By Felix Heilmann and Friederike Rehn

After unprecedented controversy over far-reaching rights for foreign investors in the proposed European Union-United States trade deal TTIP – also known as Investor-State-Dispute-Settlement or ISDS – the European Commission had presented a revised proposal for the issue in autumn 2015, allegedly replacing the much-loathed ISDS with an “Investment Court System”, or ICS.

The proposal drew heavy criticism from civil society groups rejecting the Commission proposal as a mere re-branding exercise, which would resolve none of the fundamental concerns about granting special privileges for foreign investors, undermining national laws and bypassing domestic courts.

The latest statement released by Germany’s largest professional association of judges and public prosecutors echoes these voices and presents a heavy blow to the Commission.

In today’s statement the judges and prosecutors call “special courts” for only one group in society “the wrong way” to ensure legal certainty and security. They also raise serious concerns over the independence of the judges in the Commission proposal, ranging from lack of financial independence to unclear selection criteria.

-Partners-

According to the statement, “this makes the ICS not look like an international court, but more like a permanent arbitration tribunal.”

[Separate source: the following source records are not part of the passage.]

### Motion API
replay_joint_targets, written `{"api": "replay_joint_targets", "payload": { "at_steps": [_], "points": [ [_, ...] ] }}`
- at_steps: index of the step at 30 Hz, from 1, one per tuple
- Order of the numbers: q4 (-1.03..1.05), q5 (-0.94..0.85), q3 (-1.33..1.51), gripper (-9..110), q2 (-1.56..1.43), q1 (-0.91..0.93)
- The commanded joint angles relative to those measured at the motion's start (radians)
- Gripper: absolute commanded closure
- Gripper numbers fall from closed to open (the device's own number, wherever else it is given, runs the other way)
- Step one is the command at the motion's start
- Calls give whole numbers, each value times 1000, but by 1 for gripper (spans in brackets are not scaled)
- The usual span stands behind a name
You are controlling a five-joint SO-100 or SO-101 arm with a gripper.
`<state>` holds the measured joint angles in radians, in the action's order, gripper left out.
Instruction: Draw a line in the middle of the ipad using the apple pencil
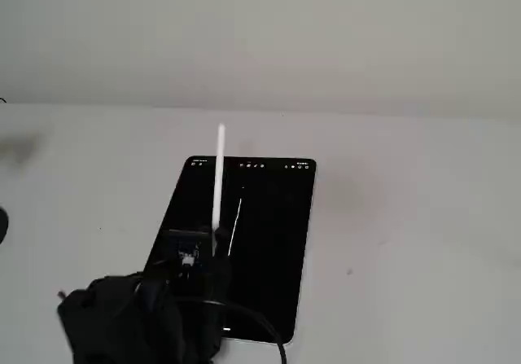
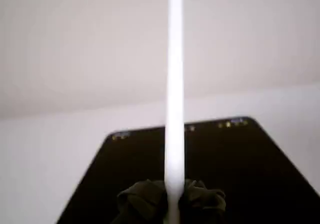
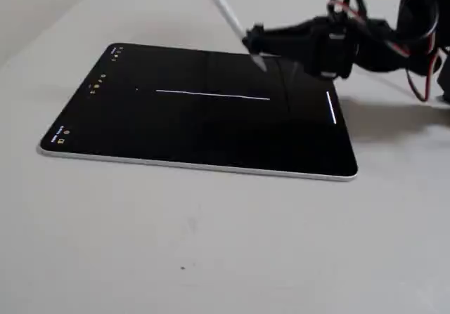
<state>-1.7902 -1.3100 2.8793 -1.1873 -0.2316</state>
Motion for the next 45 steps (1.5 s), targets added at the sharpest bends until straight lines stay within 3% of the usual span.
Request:
{"api": "replay_joint_targets", "payload": {
  "at_steps": [1, 3, 7, 13, 30, 45],
  "points": [
    [219, 107, 67, 102, -382, -8],
    [462, 178, 86, 102, -609, 9],
    [1157, 387, 48, 102, -1143, 52],
    [1692, 620, -38, 102, -1505, 71],
    [2528, 1062, -67, 102, -2111, 104],
    [2839, 1204, -89, 102, -2137, 235]
  ]
}}
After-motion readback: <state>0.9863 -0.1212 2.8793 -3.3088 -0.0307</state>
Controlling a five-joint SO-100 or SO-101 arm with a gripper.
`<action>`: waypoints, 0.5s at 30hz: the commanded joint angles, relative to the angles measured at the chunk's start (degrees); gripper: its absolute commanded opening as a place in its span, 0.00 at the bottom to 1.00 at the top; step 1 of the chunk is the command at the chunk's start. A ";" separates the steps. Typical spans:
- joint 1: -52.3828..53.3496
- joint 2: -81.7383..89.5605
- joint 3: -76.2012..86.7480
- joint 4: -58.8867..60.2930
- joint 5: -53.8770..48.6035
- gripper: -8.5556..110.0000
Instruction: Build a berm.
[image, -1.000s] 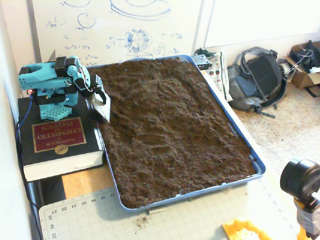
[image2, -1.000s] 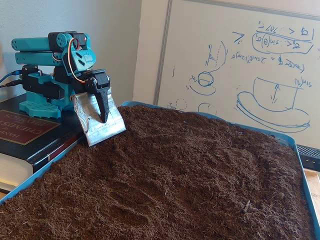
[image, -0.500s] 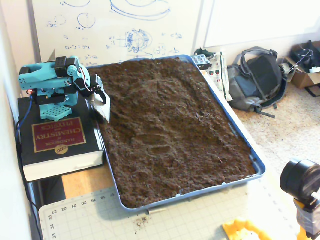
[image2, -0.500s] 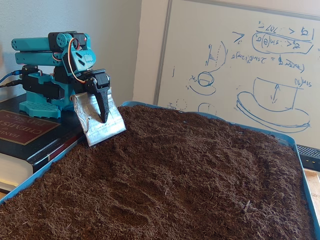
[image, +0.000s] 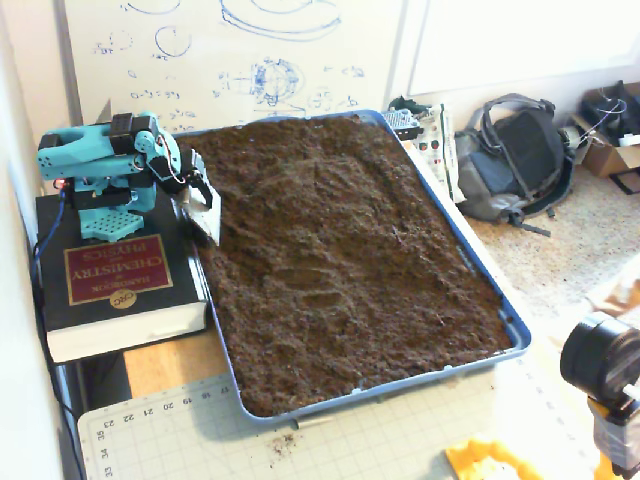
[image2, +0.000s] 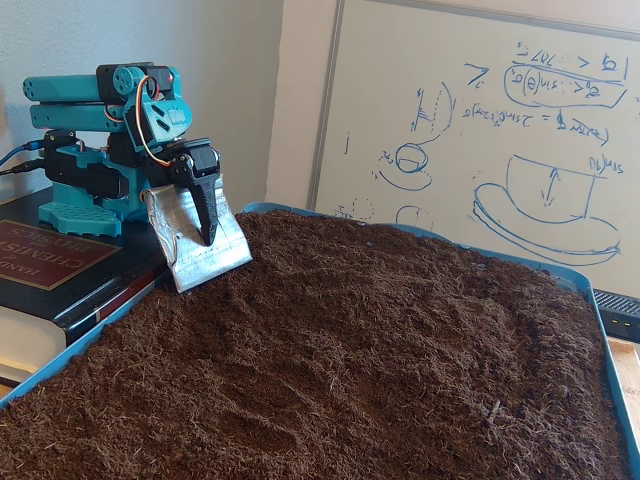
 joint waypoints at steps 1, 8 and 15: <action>-0.26 1.76 -1.58 0.53 0.70 0.08; -0.26 1.76 -5.10 -0.26 0.79 0.08; -4.92 -7.21 -18.63 0.53 0.88 0.07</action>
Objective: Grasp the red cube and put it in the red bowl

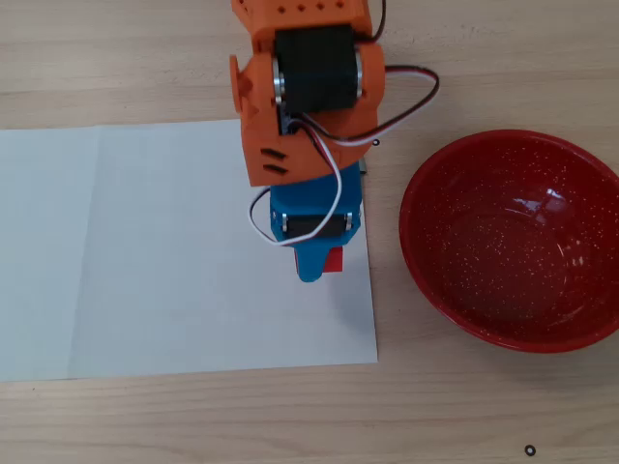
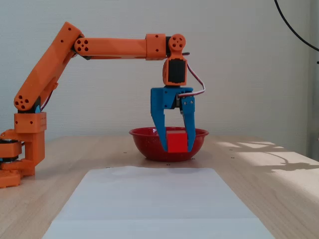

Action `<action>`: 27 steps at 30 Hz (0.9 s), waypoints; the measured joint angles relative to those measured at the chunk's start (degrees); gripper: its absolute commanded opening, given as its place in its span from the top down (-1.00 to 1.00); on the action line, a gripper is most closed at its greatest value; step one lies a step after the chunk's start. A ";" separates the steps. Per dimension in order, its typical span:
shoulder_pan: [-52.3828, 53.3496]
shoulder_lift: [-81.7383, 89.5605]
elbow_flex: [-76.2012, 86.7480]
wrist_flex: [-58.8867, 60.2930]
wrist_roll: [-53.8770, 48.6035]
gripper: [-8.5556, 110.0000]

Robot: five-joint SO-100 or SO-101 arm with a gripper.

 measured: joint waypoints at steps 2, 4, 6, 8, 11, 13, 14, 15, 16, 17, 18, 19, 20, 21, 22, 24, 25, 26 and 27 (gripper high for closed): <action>0.00 1.23 -2.90 2.64 0.00 0.85; 0.00 3.08 -6.15 5.19 -0.44 0.85; 0.00 5.27 -10.11 6.33 -1.05 0.85; 0.00 7.12 -13.89 7.56 -1.23 0.85; 0.00 8.70 -18.19 8.70 -1.76 0.85; 0.88 8.70 -20.04 8.70 -2.55 0.85; 1.58 8.70 -20.21 8.70 -2.99 0.85; 2.90 8.70 -20.65 8.70 -3.08 0.85; 4.31 8.70 -20.65 8.70 -3.08 0.85; 6.06 8.70 -20.65 8.70 -3.08 0.85; 7.82 8.70 -20.65 8.70 -3.16 0.85; 9.40 8.70 -20.65 8.70 -3.78 0.85; 10.90 8.70 -20.65 8.61 -4.31 0.85; 12.13 8.70 -20.65 8.61 -4.92 0.85; 13.36 8.70 -20.65 8.00 -5.27 0.85; 15.21 8.70 -20.57 6.15 -6.15 0.85; 16.26 8.70 -20.57 5.36 -6.68 0.85; 17.23 8.70 -20.57 4.22 -7.38 0.85; 18.28 8.70 -20.48 2.99 -7.91 0.85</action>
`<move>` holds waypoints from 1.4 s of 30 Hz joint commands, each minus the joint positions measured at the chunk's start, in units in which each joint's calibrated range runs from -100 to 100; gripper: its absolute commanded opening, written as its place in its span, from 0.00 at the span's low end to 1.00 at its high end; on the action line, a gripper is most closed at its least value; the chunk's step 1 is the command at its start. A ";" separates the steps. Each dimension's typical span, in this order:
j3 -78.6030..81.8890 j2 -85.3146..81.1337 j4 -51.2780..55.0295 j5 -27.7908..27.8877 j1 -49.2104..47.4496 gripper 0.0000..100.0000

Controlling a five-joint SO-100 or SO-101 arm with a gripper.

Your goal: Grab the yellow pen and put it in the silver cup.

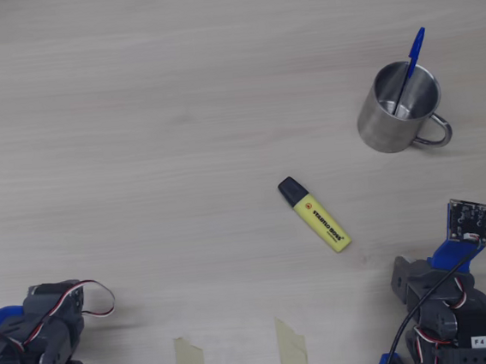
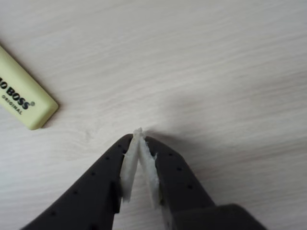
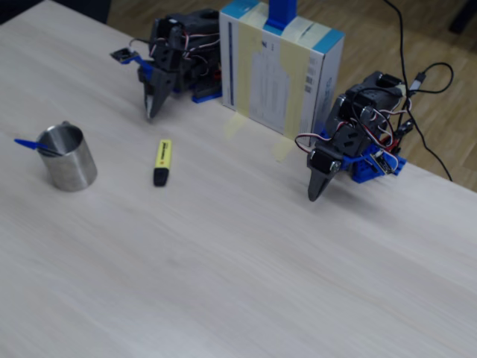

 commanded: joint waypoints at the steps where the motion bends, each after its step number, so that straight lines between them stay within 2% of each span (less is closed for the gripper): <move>1: 0.88 -0.42 1.02 -0.01 -0.57 0.02; 34: 0.70 0.24 0.85 0.62 -0.57 0.02; 37: -3.00 2.40 0.85 3.03 -0.48 0.03; 42: -10.95 8.05 0.85 3.71 -0.75 0.03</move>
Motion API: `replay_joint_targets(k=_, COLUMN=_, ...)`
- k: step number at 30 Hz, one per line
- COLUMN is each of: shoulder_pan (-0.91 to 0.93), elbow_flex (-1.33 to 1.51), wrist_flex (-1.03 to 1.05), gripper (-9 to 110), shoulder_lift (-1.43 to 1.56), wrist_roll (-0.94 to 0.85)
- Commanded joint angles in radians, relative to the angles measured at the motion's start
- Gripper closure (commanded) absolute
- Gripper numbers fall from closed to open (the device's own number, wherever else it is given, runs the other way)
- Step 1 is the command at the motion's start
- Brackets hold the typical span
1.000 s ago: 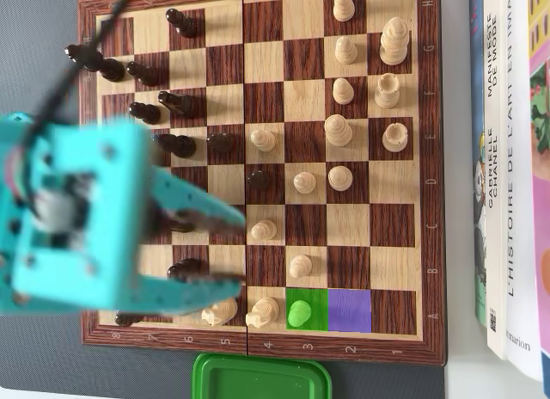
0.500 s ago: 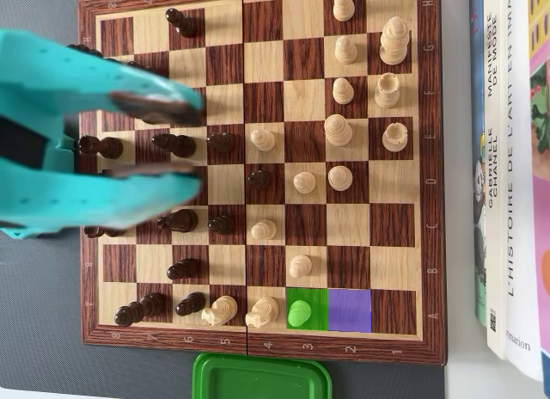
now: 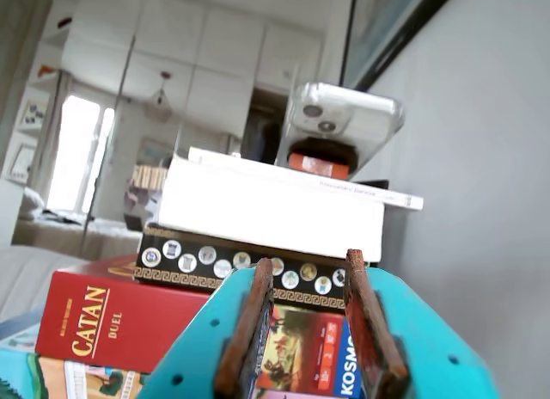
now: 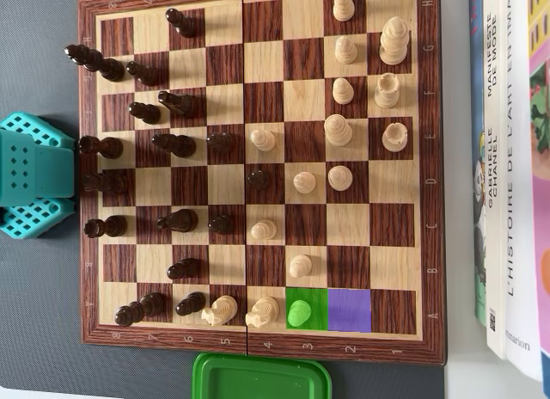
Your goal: Play chess
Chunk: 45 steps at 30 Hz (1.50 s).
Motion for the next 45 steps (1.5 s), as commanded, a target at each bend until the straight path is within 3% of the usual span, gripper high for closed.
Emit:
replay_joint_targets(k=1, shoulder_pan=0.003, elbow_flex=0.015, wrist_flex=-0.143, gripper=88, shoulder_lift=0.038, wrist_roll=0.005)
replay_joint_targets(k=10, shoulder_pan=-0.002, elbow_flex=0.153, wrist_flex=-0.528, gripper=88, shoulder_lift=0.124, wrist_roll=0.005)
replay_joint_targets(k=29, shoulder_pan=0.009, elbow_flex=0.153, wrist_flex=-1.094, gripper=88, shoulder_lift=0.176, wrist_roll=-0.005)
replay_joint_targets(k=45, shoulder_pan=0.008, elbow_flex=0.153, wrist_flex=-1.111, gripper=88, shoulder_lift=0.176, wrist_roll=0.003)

The paper also stresses that there is no need for the establishment of a special court for foreign investors as EU member states provide and guarantee equal access to justice to all litigants, including investors.

The judges also question the competence of the European Union to establish the proposed court system which would not only constrain the EU’s and member states’ legislative powers but fundamentally change the existing court systems within the European Union.

Now that citizens’ concerns have been confirmed the question remains: If legal professionals and citizens reject this idea, whom is the Commission actually serving, if not corporate interests?